Awal tahun 2010, lobi Soros ke jantung pemerintahan semakin mulus. Di saat masyarakat Indonesia heboh dengan skandal bail out Bank Century yang diduga melibatkan Wakil Presiden Boediono yang saat itu menjabat sebagai Gubernur Bank Indonesia, Soros justru dengan entengnya melenggang ke istana wakil presiden. Selain bertemu Boediono, di istana wapres tersebut Soros juga bertemu dengan pejabat tinggi Indonesia lainnya, seperti Kepala Unit Kerja Presiden Pengawasan dan Pengendalian Pembangunan (UKP3) Kuntoro Mangkusubroto dan Kepala Badan Koordinasi Penanaman Modal (BKPM), Gita Wirjawan.

Pejabat di lingkungan wakil presiden menyebut kedatangan Soros sebagai courtessy call, pertemuan biasa yang tak memiliki agenda khusus. Bahkan, Gita Wirjawan sebagai kepala BKPM menyebut kedatangan Soros sekadar membicarakan perkembangan demokrasi di Indonesia. Sungguh aneh, kalau sekadar membicarakan perkembangan demokrasi, kenapa harus bertemu dengan kepala UKP3 dan BKPM? Kenapa tidak bertemu dengan DPR atau lembaga-lembaga yang lebih terkait dengan upaya mengembangkan demokrasi?

Direktur eksekutif Indonesia Israel Public Affair Comitte (IIPAC) Benjamin Ketang, seperti dikutip Warta Ekonomi, menyebut sowannya Soros ke Boediono bukan pertemuan biasa. Ada agenda besar dan lobi bisnis tingkat tinggi yang dilakukan Soros sebagai pebisnis Yahudi asal Amerika dengan Indonesia yang diwakili oleh Boediono sebagai elit pemerintahan di negeri ini. Strategi B (bussiness) to G (Goverment) yang dilakukan Soros setidaknya melibatkan petinggi di negeri ini.
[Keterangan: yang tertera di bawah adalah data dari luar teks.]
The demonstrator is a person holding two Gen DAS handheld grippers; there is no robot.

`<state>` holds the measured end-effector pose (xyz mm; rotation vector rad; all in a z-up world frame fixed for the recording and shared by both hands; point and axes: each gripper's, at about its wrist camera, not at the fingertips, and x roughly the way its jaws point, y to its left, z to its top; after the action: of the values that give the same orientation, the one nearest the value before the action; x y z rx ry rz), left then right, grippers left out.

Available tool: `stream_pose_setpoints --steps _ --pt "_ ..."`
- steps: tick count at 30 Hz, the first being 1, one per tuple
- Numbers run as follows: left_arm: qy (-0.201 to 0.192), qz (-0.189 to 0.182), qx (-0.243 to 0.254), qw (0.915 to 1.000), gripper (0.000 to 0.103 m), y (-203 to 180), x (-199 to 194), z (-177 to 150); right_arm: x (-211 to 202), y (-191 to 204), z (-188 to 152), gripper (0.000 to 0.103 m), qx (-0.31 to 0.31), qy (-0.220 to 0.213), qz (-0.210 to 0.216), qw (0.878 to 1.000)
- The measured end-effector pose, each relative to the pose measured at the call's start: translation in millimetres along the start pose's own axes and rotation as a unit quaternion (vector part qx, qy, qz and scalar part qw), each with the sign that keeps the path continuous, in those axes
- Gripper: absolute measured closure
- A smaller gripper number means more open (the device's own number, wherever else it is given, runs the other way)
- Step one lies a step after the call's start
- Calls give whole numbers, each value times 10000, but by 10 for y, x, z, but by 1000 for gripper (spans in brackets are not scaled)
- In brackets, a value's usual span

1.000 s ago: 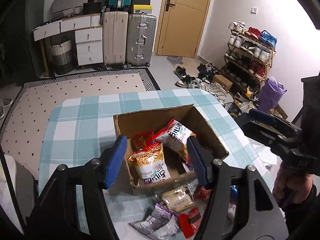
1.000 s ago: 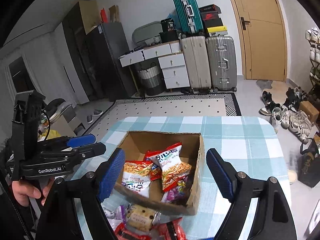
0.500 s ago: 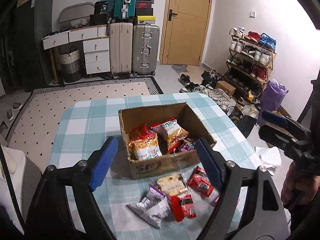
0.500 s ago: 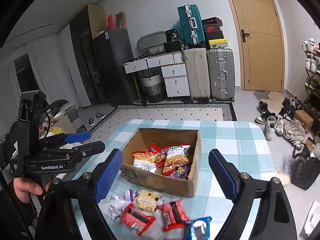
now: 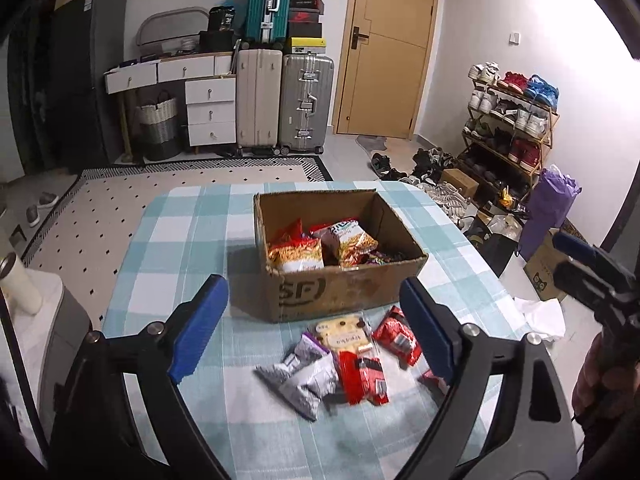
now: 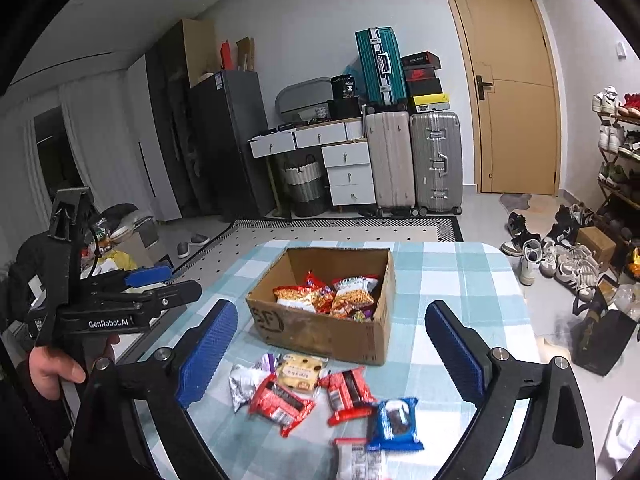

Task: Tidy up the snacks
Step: 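Withdraw both tools from the box back toward the remaining snacks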

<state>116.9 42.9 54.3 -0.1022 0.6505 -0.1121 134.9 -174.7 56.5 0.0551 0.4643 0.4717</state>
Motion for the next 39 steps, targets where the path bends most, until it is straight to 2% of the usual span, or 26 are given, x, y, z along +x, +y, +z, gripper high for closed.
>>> stream_pose_setpoints --steps 4,6,15,24,39 --pt "-71 130 -85 9999 9 5 -84 -124 -83 1 -200 6 32 42 -66 10000" --pt "-122 190 -110 9997 2 -3 -135 -196 -85 -6 -305 6 90 63 -61 9999" --pt "-6 220 -241 9995 1 -8 -187 -550 -68 -145 -809 6 424 414 -197 9980" --pt "336 209 -307 9987 1 9 52 -851 95 -247 -1216 6 610 806 -303 9944" --pt "682 290 -515 9959 1 219 322 -1210 677 -393 -1552 6 814 1461 -263 9856"
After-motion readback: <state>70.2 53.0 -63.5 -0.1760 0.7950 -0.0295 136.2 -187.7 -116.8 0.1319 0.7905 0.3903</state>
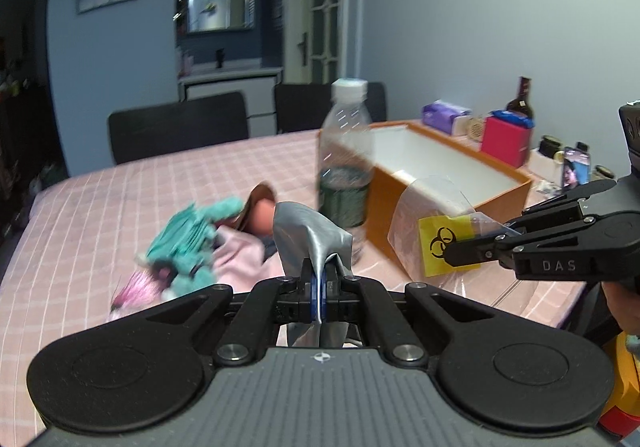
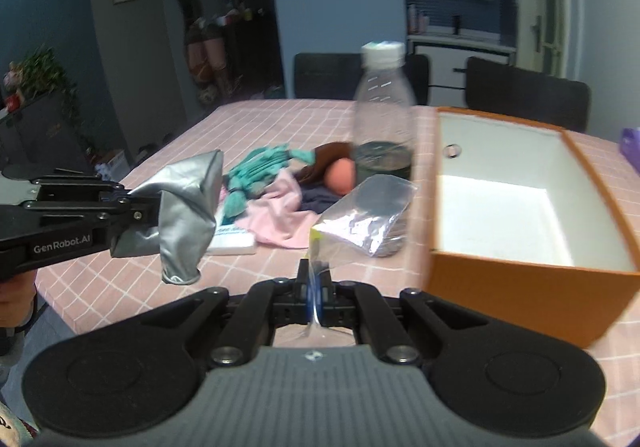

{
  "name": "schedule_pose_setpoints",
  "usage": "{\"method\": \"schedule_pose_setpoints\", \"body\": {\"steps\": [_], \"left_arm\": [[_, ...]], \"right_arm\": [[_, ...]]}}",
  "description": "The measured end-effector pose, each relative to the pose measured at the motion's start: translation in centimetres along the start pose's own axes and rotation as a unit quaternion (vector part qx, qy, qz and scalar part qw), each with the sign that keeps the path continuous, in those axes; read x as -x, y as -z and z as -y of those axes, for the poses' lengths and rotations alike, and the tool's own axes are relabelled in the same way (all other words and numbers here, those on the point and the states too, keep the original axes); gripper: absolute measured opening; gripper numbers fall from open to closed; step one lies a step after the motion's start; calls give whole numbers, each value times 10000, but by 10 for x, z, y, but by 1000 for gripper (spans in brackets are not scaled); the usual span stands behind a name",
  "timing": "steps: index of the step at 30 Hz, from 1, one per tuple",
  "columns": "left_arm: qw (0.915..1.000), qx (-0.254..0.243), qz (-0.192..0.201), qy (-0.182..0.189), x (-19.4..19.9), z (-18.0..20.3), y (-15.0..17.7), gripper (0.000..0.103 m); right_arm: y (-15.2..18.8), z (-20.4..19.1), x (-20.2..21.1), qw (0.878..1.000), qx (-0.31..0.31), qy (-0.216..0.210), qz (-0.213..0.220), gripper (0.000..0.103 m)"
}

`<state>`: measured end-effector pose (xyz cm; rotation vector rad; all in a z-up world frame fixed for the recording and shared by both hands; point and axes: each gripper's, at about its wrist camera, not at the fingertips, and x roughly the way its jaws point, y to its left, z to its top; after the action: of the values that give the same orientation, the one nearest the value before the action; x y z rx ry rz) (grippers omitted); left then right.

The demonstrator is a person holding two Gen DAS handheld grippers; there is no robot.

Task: Organize soft objects
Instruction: 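Carry the silver pouch with the left tool while the right tool carries the bag over the orange box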

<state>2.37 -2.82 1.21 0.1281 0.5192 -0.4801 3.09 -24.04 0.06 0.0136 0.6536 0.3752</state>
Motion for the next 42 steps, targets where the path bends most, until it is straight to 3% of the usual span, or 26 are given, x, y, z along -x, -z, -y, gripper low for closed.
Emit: {"method": "schedule_pose_setpoints", "body": {"steps": [12,19,25,30,36,42], "left_arm": [[9946,-623,453,689,-25,56,-54,2],[9936,-719,335,803,-77,87,-87,2],[9928,-973,-190,675,-135,108,-99,2],[9862,-1397,-729,517,-182,126,-98,2],[9724,-1814,-1418,367,-223,138,-89,4],[9582,-2328,-1654,154,-238,151,-79,12]], "right_arm": [[-28,58,54,9955,-68,857,408,0],[-59,102,37,9915,-123,1225,429,0],[-76,145,-9,9899,-358,1369,-65,0],[-73,169,-54,9858,-352,1466,-737,0],[-64,188,-99,9776,-112,1452,-1519,0],[-57,191,-121,9719,127,1372,-1907,0]]}}
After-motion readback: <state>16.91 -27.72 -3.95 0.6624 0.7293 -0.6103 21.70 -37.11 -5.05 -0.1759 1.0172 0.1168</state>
Kiprah bisnis Soros di Indonesia tercatat di beberapa perusahaan besar di Indonesia, diantaranya; Ricky Putra Grup (bergerak di bidang pakaian), Bank CIC (Bank yang kemudian merger dengan Bank Century), Bhakti Investama (bergerak di bidang media), PT. Global Putra Internasional (bergerak di bidang penerbangan), PT Fatrapolindo Nusa Industri (bergerak di bidang industri plastik kemasan), PT Intan Bumi Inti Perdana (bergerak di bidang pertambangan), dan lain-lain.

Jika Soros telah lebih dulu memainkan pengaruh bisnisnya di Indonesia, maka saat ini pebisnis Zionis lainnya yang berasal dari Dinasti Yahudi Tameng Merah (Rothschild), berusaha menancapkan taring bisnisnya di Indonesia lewat kolaborasi dengan Grup Bakrie. Rothschild adalah dinasti Yahudi yang banyak memainkan peran dalam berbagai kekisruhan politik dan ekonomi di negara-negara Eropa dan Amerika.

Seperti kata ZA Maulani dalam bukunya ”Zionisme Gerakan Menaklukkan Dunia”, untuk memuluskan ekspansi bisnisnya, Dinasti Rothschild tak hanya menampakkan orang-orangnya ke permukaan, tetapi juga menanam para intelijennya yang melakukan operasi rahasia untuk memuluskan hegemoni bisnisnya.